Regression metrics in machine learning
Regression metrics help us evaluate the performance of regression models in machine learning. For beginners, understanding these parameters is important for model selection and optimization. In this article, we will focus on the important regression metrics: MAE, MSE, RMSE, R² score, and adjusted R² score.
Each section is written in list format for better clarity and understanding.
1. Mean Absolute Error (MAE)
MAE calculates the average of absolute differences between predicted and actual values.
formula:
Important points:
1. Easy to understand: MAE is easy to understand and calculate.
2. Same unit as the target variable: The errors are in the same unit as the target variable.
3. Not sensitive to outliers: Large errors do not affect MAE as much as they do MSE.
Use cases:
When you need a simple and descriptive metric for error measurement.
Python code:
import mean_absolute_error from sklearn.metrics
# Actual and projected values
y_true = [50, 60, 70, 80, 90]
y_pred = [48, 62, 69, 78, 91]
# Calculate the MAE
mae = mean_absolute_error (y_true, y_pred)
print("Mean Absolute Error (MAE):", mae)
2. Mean Squared Error (MSE)
MSE calculates the average of the squared differences between predicted and actual values.
formula:
Important points:
1. Punishes big mistakes: Square mistakes increase their impact.
2. Optimization in general: widely used for model training.
3. Units are squared: Errors are in squared units of the target variable, which can be difficult to interpret.
Use cases:
Useful when you want to punish big mistakes.
Python code:
import mean_squared_error from sklearn.metrics
# Calculate the MSE
mse = mean_squared_error(y_true, y_pred)
print("Mean Squared Error (MSE): "mse)
3. Root Mean Squared Error (RMSE)
Description:
RMSE is the square root of MSE and provides a more descriptive error metric.
Important points
1. Same unit target variable: Easier to interpret than MSE.

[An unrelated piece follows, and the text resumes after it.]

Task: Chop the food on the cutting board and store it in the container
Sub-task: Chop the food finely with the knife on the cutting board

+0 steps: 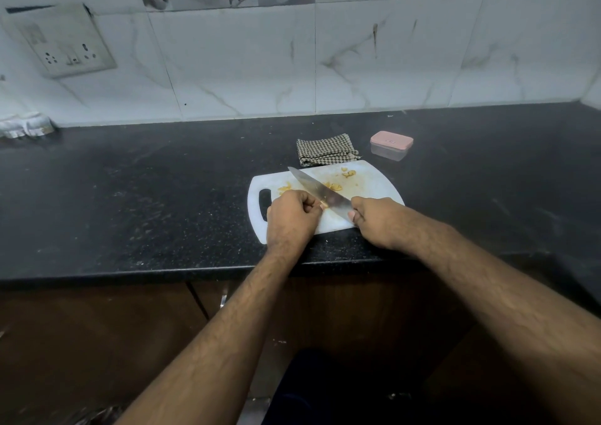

2. Sensitive to outliers: Like MSE, RMSE penalizes large errors.
Use cases:
When you need an interpretable error measure that considers large deviations.
Python code:
import np as numpy
# Calculate the RMSE
rmse = np.sqrt(mse)
print("Root Mean Squared Error (RMSE):", rmse)
4. R-squared (R²) score
R² measures how much variance in the target variable is explained by the model.
formula:
Important points:
1. Range: R² ranges from 0 to 1, with 1 being a perfect fit.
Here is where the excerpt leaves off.